The two weeks of daily temperatures hitting the high 20s has caused more than just a water shortage – Ireland’s roads have been softened throughout the Mediterranean fortnight.

That soft tar, combined with a deluge of rainwater, can lead to a situation where the road surface becomes dangerously greasy, something RSA CEO Moyagh Murdock is at pains to point out.

“Obviously we’ve had a long period of dry weather, and there are reports of a build-up of tar and grease as result of the tar melting,” Murdock said.

ROAD SAFETY 808_90519684 Moyagh Murdock Source: Sam Boal/Rollingnews.ie

When that combines with rainwater then you’ll see a build up of a greasy film, and the road will become very unstable and a car can lose control even at low speeds.
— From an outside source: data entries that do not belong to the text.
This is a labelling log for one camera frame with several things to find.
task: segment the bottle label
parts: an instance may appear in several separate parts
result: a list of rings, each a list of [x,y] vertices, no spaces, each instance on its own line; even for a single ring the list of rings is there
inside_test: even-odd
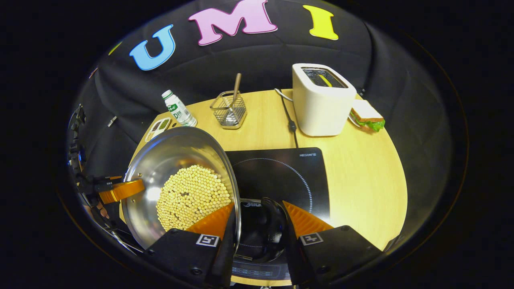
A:
[[[177,103],[168,105],[168,110],[180,124],[187,126],[186,123],[189,121],[191,114],[180,100]]]

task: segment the yellow letter i
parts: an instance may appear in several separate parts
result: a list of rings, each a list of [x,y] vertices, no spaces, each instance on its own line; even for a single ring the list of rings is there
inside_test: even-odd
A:
[[[309,30],[312,36],[322,37],[330,40],[338,40],[339,36],[334,33],[331,17],[332,13],[318,7],[303,5],[303,8],[310,11],[313,17],[314,27]]]

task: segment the blue letter u
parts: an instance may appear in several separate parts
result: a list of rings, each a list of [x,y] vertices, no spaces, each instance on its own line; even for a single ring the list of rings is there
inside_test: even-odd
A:
[[[162,52],[156,57],[151,57],[148,54],[148,51],[146,50],[147,40],[139,43],[134,47],[134,49],[132,49],[132,51],[130,51],[129,55],[134,57],[139,68],[142,70],[151,70],[170,58],[175,51],[175,41],[173,40],[170,32],[172,27],[173,24],[170,24],[152,35],[152,38],[158,38],[162,45]]]

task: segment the sandwich
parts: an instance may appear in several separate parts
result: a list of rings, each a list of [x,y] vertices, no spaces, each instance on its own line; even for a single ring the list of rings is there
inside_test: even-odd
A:
[[[350,111],[350,120],[360,129],[370,132],[378,132],[384,128],[386,121],[367,100],[354,100]]]

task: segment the round table
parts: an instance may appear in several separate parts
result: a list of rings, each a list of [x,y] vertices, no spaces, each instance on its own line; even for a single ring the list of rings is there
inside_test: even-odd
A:
[[[292,89],[282,92],[293,98]],[[198,120],[196,127],[212,135],[225,151],[296,147],[277,92],[252,92],[241,94],[241,97],[248,114],[237,130],[223,129],[219,125],[209,108],[213,99],[190,104],[187,108]],[[285,104],[291,119],[296,122],[293,103],[285,100]],[[134,156],[146,144],[144,139],[153,124],[166,117],[175,120],[169,112],[158,115],[143,135]],[[400,234],[407,212],[405,175],[387,130],[367,133],[347,120],[337,136],[310,137],[297,129],[297,139],[299,147],[317,147],[323,153],[330,202],[329,223],[333,227],[349,225],[384,250],[387,243]],[[232,281],[260,286],[291,285],[290,280],[268,281],[237,276],[232,276]]]

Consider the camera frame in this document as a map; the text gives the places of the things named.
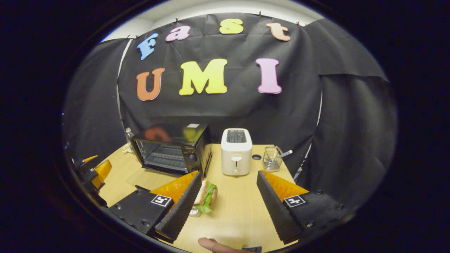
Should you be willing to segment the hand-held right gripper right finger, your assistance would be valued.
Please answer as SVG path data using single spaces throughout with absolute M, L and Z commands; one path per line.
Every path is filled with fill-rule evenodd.
M 284 244 L 318 237 L 348 213 L 345 205 L 323 191 L 308 191 L 263 170 L 258 172 L 257 187 Z

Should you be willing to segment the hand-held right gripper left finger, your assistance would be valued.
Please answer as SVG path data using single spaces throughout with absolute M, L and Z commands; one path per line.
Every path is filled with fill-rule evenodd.
M 146 236 L 173 243 L 200 189 L 201 173 L 193 171 L 153 191 L 138 186 L 108 211 Z

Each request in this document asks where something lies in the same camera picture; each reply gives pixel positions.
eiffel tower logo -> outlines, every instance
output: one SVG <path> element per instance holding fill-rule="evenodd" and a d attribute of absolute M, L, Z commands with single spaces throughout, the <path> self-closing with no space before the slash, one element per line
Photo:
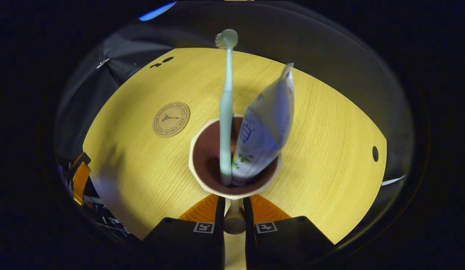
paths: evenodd
<path fill-rule="evenodd" d="M 165 115 L 165 116 L 164 116 L 164 118 L 161 120 L 161 122 L 164 122 L 164 121 L 166 121 L 167 119 L 179 119 L 179 117 L 171 117 L 171 116 L 169 116 L 169 115 L 167 115 L 167 114 L 165 114 L 165 113 L 164 113 L 164 115 Z"/>

round cork coaster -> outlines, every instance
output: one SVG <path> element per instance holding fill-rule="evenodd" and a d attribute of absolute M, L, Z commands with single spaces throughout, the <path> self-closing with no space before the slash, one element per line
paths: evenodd
<path fill-rule="evenodd" d="M 157 136 L 162 138 L 175 136 L 186 127 L 190 116 L 191 111 L 185 103 L 169 103 L 155 115 L 153 130 Z"/>

wooden table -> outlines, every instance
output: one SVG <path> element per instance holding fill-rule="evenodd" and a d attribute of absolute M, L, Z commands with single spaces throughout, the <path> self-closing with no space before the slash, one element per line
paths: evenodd
<path fill-rule="evenodd" d="M 83 148 L 91 158 L 94 187 L 139 239 L 162 218 L 179 217 L 208 195 L 189 171 L 189 147 L 198 130 L 219 117 L 225 56 L 214 48 L 176 48 L 164 54 L 113 94 L 87 133 Z M 162 63 L 169 57 L 173 59 Z M 234 112 L 244 113 L 285 65 L 242 52 L 234 52 L 233 59 Z M 293 78 L 295 112 L 282 170 L 261 195 L 292 217 L 306 215 L 335 244 L 359 223 L 378 193 L 386 139 L 333 88 L 298 69 Z M 177 101 L 189 106 L 189 123 L 173 137 L 157 136 L 154 116 Z M 236 243 L 243 236 L 226 234 L 227 243 L 231 237 Z"/>

metal clip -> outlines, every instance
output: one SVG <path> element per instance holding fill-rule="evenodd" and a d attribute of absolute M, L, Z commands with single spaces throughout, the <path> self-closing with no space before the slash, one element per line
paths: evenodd
<path fill-rule="evenodd" d="M 96 69 L 102 67 L 102 65 L 104 65 L 104 64 L 105 64 L 107 61 L 109 61 L 109 60 L 111 60 L 111 59 L 110 59 L 110 58 L 107 58 L 106 60 L 101 61 L 101 62 L 99 63 L 99 66 L 96 67 Z"/>

orange object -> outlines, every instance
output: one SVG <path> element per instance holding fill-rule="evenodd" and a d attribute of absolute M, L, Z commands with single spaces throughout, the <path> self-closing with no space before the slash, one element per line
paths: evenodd
<path fill-rule="evenodd" d="M 213 222 L 215 223 L 215 210 L 217 208 L 217 202 L 219 196 L 211 194 L 206 198 L 203 198 L 194 206 L 189 208 L 184 214 L 178 219 L 190 222 Z"/>
<path fill-rule="evenodd" d="M 258 223 L 274 222 L 291 218 L 291 216 L 287 215 L 283 210 L 261 195 L 252 195 L 249 199 L 251 200 L 251 206 L 253 208 L 254 226 Z"/>
<path fill-rule="evenodd" d="M 90 173 L 91 169 L 84 162 L 81 162 L 73 177 L 74 200 L 80 205 L 82 205 L 84 187 Z"/>

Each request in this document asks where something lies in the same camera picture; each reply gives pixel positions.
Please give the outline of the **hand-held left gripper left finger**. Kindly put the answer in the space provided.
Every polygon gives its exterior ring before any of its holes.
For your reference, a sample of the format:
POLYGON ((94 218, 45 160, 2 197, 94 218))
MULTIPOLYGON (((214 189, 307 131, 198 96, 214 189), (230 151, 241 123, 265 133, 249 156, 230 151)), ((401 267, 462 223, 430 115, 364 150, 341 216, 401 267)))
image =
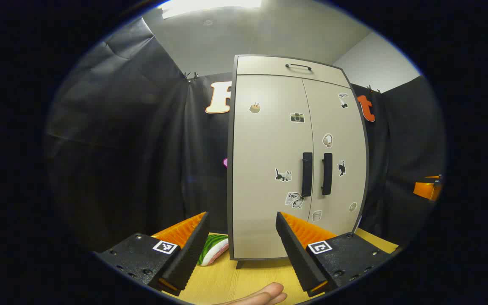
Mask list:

She said the RSA is “urging” people to be aware that when the weather breaks, road conditions will likely become a lot more hazardous.

“They need to drop back on their speed, and be aware of changes in how they control their vehicle. They need to give themselves more stopping distance, give the car in front a lot more space, and just be aware that an unexpected reaction in your vehicle is something that can happen,” she added.

Murdock was speaking at the release of the RSA’s mid-year review figures, which showed a 3% increase in the number of road deaths in Ireland compared with the same period 12 months previously.

Ireland has been going through a fortnight of unbroken sunshine, with even a little humidity hard to come by, leading to most un-Irish drought-like conditions.

This week is forecast to see more of the same. However, cloud is expected to form in some parts of the country tomorrow, with some rain forecast for later in the day. In general, the high pressure that has been dominating the weather will gradually weaken, allowing some showers to break out.

By the weekend, a mix of scattered showers and sunny spells are expected.